▸ **Requirement**: Looking at the listing below, retype exactly the lines starting at the one containing "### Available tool" and ending at the one containing "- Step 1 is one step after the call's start", both included, and nothing else.

▸ **Dataset section**:

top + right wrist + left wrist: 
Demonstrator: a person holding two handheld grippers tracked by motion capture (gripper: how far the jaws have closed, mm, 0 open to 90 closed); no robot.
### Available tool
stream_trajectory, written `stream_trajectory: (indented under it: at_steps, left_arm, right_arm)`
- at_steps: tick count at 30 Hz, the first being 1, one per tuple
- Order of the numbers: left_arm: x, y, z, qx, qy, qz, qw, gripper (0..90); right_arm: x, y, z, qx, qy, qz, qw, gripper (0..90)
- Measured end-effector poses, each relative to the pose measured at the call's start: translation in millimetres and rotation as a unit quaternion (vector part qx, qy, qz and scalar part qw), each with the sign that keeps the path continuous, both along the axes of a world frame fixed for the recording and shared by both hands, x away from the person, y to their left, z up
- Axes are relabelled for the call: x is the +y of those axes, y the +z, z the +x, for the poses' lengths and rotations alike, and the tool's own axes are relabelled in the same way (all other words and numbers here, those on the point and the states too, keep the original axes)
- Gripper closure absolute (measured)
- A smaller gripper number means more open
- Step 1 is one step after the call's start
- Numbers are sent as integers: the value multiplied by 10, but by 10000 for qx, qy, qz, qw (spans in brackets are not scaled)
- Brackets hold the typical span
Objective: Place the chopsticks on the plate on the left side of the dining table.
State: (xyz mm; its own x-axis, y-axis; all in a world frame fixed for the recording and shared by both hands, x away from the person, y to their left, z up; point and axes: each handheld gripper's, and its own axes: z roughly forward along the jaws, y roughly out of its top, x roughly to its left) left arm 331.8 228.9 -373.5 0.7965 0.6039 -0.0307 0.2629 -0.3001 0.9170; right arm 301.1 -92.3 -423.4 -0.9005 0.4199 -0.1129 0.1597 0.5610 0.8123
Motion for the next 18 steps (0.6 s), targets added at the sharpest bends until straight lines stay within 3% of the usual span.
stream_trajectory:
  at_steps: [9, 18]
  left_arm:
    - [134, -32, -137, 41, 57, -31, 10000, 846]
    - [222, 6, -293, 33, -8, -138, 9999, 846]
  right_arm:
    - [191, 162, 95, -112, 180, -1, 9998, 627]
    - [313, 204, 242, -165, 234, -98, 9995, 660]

▸ **Response below**:
### Available tool
stream_trajectory, written `stream_trajectory: (indented under it: at_steps, left_arm, right_arm)`
- at_steps: tick count at 30 Hz, the first being 1, one per tuple
- Order of the numbers: left_arm: x, y, z, qx, qy, qz, qw, gripper (0..90); right_arm: x, y, z, qx, qy, qz, qw, gripper (0..90)
- Measured end-effector poses, each relative to the pose measured at the call's start: translation in millimetres and rotation as a unit quaternion (vector part qx, qy, qz and scalar part qw), each with the sign that keeps the path continuous, both along the axes of a world frame fixed for the recording and shared by both hands, x away from the person, y to their left, z up
- Axes are relabelled for the call: x is the +y of those axes, y the +z, z the +x, for the poses' lengths and rotations alike, and the tool's own axes are relabelled in the same way (all other words and numbers here, those on the point and the states too, keep the original axes)
- Gripper closure absolute (measured)
- A smaller gripper number means more open
- Step 1 is one step after the call's start

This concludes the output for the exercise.